Exercise requirements. Write exactly, with no line omitted or added, the span beginning at the line that holds "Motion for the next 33" and ending at the last line of the records.

Given records.
______

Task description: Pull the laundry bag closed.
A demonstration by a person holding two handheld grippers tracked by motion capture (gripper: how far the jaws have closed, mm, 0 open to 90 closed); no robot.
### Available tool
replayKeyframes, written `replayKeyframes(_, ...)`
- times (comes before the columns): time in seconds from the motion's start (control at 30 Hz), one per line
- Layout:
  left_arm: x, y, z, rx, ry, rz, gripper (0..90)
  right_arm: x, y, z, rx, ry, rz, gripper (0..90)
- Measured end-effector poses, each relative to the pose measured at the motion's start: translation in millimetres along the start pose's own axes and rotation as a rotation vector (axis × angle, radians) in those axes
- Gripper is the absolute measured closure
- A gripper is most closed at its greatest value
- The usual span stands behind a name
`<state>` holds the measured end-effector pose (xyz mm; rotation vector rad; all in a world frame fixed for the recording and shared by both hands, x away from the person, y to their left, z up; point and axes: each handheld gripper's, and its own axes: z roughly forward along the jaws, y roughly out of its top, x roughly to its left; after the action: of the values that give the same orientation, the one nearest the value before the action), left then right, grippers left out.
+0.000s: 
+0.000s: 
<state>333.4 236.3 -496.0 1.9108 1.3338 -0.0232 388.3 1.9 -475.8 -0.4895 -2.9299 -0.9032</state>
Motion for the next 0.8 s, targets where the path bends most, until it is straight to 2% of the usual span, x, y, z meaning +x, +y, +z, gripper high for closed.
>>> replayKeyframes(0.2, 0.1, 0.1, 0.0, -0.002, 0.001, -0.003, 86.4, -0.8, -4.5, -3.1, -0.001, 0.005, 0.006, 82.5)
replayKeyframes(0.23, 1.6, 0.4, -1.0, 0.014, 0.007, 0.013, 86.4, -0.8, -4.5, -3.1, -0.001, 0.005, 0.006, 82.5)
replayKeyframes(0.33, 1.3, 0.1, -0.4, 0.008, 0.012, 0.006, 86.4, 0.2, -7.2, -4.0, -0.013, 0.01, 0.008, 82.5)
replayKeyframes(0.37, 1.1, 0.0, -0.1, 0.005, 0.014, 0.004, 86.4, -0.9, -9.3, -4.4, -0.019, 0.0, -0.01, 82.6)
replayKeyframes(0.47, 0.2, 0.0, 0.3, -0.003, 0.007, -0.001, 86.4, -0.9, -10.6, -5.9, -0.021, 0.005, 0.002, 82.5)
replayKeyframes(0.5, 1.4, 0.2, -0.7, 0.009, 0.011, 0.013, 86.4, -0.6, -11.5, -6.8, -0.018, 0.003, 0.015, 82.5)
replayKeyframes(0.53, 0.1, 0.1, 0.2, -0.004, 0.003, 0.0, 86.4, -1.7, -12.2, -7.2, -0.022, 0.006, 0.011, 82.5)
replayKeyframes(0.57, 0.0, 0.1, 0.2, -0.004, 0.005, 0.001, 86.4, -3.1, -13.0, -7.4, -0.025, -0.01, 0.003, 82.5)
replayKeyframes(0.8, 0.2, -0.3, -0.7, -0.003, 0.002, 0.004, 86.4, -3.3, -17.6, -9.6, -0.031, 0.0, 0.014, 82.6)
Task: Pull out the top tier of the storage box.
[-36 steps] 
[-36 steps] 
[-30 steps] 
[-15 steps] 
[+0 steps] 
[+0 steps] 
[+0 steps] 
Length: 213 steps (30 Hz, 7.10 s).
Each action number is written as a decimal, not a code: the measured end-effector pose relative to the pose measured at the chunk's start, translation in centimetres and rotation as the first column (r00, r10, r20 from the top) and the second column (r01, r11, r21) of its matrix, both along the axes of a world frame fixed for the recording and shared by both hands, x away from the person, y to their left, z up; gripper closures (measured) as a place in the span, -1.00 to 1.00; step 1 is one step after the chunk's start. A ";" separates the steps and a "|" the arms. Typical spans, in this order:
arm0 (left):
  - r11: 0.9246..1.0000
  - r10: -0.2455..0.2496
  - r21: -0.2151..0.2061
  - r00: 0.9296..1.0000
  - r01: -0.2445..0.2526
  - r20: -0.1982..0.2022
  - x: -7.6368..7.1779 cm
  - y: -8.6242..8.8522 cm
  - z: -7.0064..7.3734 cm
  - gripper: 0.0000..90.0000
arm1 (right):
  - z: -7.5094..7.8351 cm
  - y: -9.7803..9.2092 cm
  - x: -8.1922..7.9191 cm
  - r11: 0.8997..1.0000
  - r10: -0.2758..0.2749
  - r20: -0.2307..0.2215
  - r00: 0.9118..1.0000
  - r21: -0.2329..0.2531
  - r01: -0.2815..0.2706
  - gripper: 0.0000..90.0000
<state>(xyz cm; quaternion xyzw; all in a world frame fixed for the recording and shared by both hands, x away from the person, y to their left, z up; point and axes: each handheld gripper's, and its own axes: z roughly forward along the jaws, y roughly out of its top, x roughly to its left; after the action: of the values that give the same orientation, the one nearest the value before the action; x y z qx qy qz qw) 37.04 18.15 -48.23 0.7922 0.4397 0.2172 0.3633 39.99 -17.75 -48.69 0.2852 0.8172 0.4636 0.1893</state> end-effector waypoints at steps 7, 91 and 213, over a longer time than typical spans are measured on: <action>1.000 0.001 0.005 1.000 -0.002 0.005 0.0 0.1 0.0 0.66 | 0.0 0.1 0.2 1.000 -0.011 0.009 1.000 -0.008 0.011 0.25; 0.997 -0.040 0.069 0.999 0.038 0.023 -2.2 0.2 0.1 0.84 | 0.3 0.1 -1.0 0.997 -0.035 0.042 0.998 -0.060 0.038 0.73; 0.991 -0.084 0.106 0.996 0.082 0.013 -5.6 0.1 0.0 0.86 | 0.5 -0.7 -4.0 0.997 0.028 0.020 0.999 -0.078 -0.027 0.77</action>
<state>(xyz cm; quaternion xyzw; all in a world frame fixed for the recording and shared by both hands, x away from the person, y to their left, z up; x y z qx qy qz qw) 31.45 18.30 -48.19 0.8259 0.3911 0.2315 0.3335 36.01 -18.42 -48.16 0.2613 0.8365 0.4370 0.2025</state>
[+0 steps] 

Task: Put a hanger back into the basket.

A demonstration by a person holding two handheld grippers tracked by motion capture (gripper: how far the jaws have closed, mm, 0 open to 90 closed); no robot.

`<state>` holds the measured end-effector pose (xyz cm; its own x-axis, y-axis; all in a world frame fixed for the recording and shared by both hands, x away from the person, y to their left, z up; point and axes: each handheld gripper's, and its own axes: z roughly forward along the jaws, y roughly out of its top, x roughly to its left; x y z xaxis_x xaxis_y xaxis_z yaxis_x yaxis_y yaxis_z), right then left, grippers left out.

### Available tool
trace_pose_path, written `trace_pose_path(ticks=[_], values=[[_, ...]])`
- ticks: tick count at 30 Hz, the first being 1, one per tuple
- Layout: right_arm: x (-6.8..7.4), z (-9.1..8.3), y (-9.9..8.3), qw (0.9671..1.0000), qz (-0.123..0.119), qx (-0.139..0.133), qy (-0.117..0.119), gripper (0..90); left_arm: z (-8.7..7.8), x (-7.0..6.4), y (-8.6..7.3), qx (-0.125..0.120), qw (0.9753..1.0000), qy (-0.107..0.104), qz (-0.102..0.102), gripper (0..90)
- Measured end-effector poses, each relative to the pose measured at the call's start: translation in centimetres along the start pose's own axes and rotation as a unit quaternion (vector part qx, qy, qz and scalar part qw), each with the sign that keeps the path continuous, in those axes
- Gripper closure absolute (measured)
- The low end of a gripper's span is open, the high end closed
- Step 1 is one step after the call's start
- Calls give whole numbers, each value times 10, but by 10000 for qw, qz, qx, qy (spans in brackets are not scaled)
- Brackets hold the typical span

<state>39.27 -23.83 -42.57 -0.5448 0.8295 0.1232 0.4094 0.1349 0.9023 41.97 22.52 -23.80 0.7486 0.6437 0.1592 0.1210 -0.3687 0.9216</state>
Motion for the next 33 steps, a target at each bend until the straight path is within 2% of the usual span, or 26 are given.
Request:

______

Result of this task.
Motion for the next 33 steps, a target at each bend until the straight path is within 2% of the usual span, or 26 are given.
Request:

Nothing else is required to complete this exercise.